Why do you want a shutter speed that is slower than your frame time? Is there some analogue for physical cameras?

[cessen]

so far what I understand is:
at any frame N, we need 2 BVHs, for the current frame N, and for the next frame N+1, and we interpolate between both of them depending on the chosen sample

When you say "2 BVHs" it makes me think that you mean two separate trees, which is wrong. There is only one tree. But each node has more than one bounding box, which represent the bounds of that node at different times.

For a simple "getting your feet wet" implementation I would recommend giving each node two bounding boxes, representing the bounds at the beginning and end of the frame. But in a more advanced implementation, some nodes might only have one bounding box (i.e. none of its children are moving, and so don't need multiple bounds), and others might have eight or more bounding boxes (for fast curved motion). So it's important to keep your mental model as multiple bounds per node, not multiple BVHs.

**correct me as I'm trying to justify my understanding:
so considering a very slow shutter speed "like 1 sec", and a frame rate of 24 fps, this means at frame N we will need samples from N to N+24 ? making it needs 25 BVHs considering animation is dense (all frames are filled with different positions)

When I say "frame" I mean the span of time of the image being rendered. If you have an image that spans one second of time, then the frame is one second long. So for a simple "getting your feet wet" implementation, given your example, just take one sample from N, and one sample from N+24.

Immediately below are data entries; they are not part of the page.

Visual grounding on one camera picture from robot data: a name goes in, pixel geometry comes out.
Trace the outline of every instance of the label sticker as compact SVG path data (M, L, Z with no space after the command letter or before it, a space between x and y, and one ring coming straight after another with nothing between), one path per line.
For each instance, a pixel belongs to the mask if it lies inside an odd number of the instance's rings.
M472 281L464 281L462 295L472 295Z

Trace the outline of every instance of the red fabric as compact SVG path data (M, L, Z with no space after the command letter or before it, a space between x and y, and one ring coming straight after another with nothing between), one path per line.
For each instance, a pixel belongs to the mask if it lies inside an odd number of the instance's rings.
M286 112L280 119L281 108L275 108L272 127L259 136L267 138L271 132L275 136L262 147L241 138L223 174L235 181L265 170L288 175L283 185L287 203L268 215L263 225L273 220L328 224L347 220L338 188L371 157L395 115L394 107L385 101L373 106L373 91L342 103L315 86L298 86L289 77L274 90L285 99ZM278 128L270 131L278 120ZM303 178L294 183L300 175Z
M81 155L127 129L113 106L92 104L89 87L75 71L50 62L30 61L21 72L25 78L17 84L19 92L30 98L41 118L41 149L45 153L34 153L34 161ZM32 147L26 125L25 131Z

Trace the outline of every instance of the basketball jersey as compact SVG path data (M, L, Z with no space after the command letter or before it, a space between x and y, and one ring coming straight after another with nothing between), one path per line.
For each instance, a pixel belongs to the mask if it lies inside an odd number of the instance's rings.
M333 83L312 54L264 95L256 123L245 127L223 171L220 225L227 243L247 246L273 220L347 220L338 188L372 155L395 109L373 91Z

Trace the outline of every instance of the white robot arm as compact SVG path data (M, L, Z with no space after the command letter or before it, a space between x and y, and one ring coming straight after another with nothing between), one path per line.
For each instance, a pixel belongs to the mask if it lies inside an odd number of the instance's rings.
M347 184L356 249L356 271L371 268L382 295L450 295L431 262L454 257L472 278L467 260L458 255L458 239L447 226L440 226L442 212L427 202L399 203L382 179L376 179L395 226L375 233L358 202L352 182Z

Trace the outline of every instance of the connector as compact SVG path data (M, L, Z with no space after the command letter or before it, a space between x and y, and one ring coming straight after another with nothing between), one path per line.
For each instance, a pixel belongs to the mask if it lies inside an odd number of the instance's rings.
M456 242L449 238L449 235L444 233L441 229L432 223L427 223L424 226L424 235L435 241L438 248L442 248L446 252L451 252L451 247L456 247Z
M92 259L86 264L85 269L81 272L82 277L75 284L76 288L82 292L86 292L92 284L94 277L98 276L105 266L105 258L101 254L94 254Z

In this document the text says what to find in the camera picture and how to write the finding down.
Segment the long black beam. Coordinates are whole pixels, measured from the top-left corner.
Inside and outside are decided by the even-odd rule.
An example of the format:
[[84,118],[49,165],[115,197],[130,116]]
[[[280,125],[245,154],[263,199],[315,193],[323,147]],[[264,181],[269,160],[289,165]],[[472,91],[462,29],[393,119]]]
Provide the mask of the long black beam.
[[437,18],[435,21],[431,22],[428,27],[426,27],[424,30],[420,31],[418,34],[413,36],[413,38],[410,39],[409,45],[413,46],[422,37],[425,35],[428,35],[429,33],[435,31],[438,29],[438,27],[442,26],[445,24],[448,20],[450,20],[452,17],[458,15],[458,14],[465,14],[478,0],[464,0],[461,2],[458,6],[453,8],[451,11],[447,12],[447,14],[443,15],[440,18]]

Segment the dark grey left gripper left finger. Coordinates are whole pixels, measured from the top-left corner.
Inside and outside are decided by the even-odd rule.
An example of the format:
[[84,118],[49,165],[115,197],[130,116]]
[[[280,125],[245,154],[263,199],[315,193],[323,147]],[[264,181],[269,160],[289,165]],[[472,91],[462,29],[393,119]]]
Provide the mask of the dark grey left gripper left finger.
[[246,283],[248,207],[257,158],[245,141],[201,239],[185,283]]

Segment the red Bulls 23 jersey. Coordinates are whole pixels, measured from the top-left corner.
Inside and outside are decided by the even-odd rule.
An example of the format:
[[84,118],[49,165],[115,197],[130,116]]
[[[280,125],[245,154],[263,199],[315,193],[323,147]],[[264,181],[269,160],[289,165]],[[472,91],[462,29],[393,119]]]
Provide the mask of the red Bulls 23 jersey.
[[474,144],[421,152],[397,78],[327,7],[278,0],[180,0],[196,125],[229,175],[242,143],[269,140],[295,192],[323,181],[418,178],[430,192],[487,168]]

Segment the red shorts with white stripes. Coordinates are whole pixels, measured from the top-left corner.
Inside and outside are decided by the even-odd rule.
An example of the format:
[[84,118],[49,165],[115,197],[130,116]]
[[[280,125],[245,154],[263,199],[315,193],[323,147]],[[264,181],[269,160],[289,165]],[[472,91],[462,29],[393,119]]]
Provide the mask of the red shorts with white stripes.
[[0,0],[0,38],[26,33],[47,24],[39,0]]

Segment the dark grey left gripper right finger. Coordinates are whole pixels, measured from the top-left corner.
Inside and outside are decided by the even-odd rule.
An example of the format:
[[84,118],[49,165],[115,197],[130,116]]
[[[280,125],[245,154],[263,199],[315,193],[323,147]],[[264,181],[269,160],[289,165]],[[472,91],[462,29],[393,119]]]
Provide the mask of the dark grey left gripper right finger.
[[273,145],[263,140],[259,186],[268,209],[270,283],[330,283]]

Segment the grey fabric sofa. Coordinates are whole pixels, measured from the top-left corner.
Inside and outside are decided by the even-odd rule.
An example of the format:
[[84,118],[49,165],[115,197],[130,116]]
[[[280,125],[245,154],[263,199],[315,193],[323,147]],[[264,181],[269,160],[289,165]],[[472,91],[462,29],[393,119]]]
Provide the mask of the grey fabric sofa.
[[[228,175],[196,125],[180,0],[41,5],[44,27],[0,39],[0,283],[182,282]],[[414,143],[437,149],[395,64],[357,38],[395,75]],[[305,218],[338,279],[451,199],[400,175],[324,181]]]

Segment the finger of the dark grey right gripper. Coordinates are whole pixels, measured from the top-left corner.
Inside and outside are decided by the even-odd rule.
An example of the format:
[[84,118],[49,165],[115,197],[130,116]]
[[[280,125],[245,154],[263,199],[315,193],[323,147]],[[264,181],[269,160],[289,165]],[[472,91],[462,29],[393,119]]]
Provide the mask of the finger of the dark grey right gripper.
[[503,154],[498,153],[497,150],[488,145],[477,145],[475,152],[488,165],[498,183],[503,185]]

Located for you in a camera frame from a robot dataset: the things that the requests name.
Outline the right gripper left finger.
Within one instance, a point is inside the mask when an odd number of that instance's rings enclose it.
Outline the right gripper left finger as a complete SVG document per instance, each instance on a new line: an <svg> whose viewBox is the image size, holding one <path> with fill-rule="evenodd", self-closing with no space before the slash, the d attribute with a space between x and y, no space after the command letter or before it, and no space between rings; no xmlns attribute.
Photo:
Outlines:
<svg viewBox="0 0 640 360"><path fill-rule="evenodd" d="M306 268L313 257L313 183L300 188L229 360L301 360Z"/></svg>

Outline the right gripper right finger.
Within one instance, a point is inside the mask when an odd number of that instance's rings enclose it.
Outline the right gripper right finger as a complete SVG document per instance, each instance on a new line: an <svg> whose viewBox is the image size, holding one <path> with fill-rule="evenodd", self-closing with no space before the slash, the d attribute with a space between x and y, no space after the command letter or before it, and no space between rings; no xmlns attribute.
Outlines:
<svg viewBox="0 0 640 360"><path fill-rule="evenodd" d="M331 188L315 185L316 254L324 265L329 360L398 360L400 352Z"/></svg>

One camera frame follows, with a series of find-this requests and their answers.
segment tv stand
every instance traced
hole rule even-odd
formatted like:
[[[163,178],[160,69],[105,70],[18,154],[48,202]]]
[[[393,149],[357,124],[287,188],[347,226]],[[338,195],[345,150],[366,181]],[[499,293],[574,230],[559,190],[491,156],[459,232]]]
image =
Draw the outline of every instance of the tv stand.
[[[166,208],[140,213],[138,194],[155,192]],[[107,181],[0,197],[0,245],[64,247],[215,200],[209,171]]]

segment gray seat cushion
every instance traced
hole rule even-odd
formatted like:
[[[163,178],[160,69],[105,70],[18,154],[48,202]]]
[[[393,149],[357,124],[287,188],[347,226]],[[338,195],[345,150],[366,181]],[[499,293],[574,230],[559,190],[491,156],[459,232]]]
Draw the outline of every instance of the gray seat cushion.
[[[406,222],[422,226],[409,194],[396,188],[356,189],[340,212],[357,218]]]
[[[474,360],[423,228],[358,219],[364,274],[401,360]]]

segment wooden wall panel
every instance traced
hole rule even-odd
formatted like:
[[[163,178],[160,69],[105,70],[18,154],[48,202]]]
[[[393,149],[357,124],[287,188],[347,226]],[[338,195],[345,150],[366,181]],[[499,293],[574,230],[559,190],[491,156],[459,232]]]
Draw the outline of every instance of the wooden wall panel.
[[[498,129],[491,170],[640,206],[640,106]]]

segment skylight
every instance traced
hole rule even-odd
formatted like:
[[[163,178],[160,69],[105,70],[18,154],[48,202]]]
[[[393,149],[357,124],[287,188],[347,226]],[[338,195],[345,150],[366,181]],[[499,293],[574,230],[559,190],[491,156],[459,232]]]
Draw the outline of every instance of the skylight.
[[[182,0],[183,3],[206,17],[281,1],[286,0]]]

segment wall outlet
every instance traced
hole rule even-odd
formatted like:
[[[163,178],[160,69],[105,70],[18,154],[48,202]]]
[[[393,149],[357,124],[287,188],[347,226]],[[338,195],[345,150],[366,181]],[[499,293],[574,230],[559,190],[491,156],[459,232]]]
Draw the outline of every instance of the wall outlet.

And when I say "sample" in this context, I am of course referring to getting geometry and creating bounding boxes. The rays themselves should have random times between 0.0 and 1.0, so that the rendered motion blur converges to a smooth result. I hope I'm not being too confusing.

[MohamedSakr]

@friedlinguini thanks, I totally understand what you mean , this may be an option in the renderer

@cessen you clarified a really critical part here about BVH for me , actually my experience in accelerated ray intersection structures was in Octrees, so it was kinda straight forward
but about BVH, I have read about SBVH, MSBVH "which is what we are discussing here for interpolating bounding boxes"

1- big question about BVH to understand it more, what is the structure of the BVH, I thought it is just some bounding boxes which contains a set of triangles, and I won't lie I've seen the term "node" and I didn't understand it that time , so I may need a clarification of the basic structure of a BVH

2- what I know is building SBVH is really slow, so do I build it at every different frame? "seems logical for animations", what about multiple bounding boxes as you stated? "are they fast to build or will require a huge extra time"

[tarlack]

@friedlinguini : don't you have structured aliasing patterns with your approach ? I remember blender doing this, and the number of images to avoid ghosting effects were large as soon as an object was going really fast relatively to the aperture time. For instance, reproducing a long exposure time photo (typically with these nice and so appealing curved headlights trails in an urban setting) requires a continuous sampling (or a prohibitively large number of images), maybe with some time-domain filtering.

For motion-blur and raytracing, it seems to me that having two bounding boxes and interpolating between them does not allow to correctly take into account non linear transformations, such as rotors, a drifting car, or even the path of an object with very long exposure times. Maybe a more accurate way would be to have a single BVH in 4D ? Or, for an more intuitive point of view, a standard 3D BVH, where the bounding box of each object is simply the union of the bounding box of the object at all times during the aperture time. Then, when you hit a bbox, you compute the exact intersection for your ray's t value, for which you can use an acceleration structure based on time specific to the object to accelerate this computation. This way I think it should be possible to handle any non-linear motion blur.